The three factors discussed in Simonson and Rosen's Influence Mix are important, but take care not to overlook your customers in all of this. Their preferences determine the strategy that you should adopt.
Customers who favor traditional retail stores, for example, are likely to be more strongly influenced by P and M strategies than Internet-savvy, O-Dependent customers, who are inclined to shop online.
Use tools like the marketing research mix and market segmentation to understand your customers in more detail. Consider characteristics like their age, whether they have access to the Internet, and what their shopping preferences are.
Consider their financial situation, too. One person's luxury item is somebody else's mid-level purchase. An older customer will often have a larger budget, but younger customers tend to place a higher priority on cutting-edge technology, justifying a higher outlay.
Think, too, about how you can use the Influence Mix to appeal to different segments of the market. That way, you can pitch your product to the widest demographic possible without losing influence.
Step 2: Adopt a Strategy
Now that you've identified your primary influence, you can adjust your marketing and communication strategies to match.
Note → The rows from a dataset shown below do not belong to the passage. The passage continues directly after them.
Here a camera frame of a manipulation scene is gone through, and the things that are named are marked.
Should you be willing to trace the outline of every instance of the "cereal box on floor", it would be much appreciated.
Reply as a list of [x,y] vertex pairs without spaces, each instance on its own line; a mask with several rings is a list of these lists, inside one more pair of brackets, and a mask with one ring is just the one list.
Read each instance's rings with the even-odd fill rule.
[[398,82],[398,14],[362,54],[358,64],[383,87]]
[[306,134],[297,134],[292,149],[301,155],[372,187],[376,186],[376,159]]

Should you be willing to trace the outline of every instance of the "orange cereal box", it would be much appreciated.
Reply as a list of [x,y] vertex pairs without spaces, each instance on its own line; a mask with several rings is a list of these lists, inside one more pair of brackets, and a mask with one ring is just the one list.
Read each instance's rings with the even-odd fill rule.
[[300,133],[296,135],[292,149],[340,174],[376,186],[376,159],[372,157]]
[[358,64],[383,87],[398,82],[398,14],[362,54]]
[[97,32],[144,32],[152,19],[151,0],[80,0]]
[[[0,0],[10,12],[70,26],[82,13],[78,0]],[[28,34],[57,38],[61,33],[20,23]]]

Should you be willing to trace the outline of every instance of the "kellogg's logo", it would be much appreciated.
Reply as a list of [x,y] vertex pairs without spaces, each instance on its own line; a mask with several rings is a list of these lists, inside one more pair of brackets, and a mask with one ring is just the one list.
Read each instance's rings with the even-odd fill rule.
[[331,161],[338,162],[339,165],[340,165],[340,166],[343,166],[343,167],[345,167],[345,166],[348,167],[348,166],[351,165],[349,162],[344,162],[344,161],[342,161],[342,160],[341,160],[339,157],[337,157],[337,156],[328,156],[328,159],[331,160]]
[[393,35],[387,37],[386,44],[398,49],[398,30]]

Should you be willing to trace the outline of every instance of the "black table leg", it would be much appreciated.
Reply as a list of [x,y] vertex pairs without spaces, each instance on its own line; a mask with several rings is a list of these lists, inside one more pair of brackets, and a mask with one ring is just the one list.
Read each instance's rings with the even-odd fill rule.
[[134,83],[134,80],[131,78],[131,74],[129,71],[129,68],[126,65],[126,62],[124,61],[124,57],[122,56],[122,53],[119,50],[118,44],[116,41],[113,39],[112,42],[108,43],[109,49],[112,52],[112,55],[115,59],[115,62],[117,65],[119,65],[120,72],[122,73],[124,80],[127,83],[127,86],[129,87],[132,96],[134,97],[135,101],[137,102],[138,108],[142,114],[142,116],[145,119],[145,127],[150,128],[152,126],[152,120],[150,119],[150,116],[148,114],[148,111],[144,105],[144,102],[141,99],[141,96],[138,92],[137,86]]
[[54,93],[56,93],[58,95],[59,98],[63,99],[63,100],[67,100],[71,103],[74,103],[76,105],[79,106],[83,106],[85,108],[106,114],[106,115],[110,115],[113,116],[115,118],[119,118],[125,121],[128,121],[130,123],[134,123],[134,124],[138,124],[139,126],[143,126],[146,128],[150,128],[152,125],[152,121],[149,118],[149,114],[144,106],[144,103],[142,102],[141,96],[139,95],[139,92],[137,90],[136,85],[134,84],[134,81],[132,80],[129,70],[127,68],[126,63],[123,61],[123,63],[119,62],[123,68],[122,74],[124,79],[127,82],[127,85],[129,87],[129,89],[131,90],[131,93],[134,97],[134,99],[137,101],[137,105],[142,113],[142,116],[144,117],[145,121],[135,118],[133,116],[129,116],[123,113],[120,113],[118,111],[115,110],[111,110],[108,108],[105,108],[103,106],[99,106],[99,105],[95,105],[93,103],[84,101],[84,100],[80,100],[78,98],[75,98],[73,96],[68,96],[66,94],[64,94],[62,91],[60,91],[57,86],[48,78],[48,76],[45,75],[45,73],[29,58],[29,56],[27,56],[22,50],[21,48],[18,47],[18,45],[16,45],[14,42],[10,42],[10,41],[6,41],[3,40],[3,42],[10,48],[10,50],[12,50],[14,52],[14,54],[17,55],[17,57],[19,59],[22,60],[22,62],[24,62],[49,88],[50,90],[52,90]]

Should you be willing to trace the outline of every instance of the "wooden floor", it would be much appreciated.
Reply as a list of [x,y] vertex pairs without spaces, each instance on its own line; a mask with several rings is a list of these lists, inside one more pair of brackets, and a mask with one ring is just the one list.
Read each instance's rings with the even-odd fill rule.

Here are some examples of different approaches that work for different influencers:
P – Prior Beliefs and Experiences
If your product or service depends on prior beliefs and experiences, focus on ways to improve value and quality to encourage people to repurchase your product.
Consider introducing a loyalty program, discount card, or coupons to reward customer loyalty and encourage additional consumption. Alternatively, free samples may help to boost uptake.
Make it your goal to exceed customer expectations. Consider using a focus group to understand people's opinions on value and quality, and think about using critical-to-quality trees to make sure that you meet their needs. Then, perhaps, take things one step further by using Kotler and Keller's Five Product Levels to achieve that "wow" factor.
M – Information From Marketers
Brand identity is especially relevant if your customers are most influenced by marketing. Image, voice, and personality should all work together to enhance your customers' own sense of identity. Use the Brand Pyramid, Kapferer's Brand Identity Prism, and Keller's Brand Equity Model to strengthen your brand, so that you can make that personal connection.
O – Input From Other People
If your customers rely heavily on expert opinion or user reviews, then use this to your advantage. Encourage customers to share their experience with others, using social networking tools like Amazon®, Twitter®, Facebook®, Pinterest©, and TripAdvisor®.
Build a community of brand advocates. A well-connected blogger or thought leader who's passionate about your product can often carry more influence among consumers than celebrity endorsements will.
Products that depend heavily on input from other people can decline rapidly in the wake of unaddressed bad reviews, so make sure that you analyze customer comments and feedback regularly, and address any negative press or reviews immediately.
Develop a reputation for transparency by communicating one-on-one with your customers. A friendly, honest, and helpful response will impress current and potential customers.
People are influenced by three main factors when they are deciding which product or service to buy:
- Prior preferences, beliefs, and experiences (P).
- Information from marketers (M).
- Input from other people (O).
Generally, one of these influencers will take precedence over the others. Which one depends on the nature of your product or service and the demographics of your customers.
Once you have identified your primary influencer, you can fine-tune your marketing strategy to make best use of it.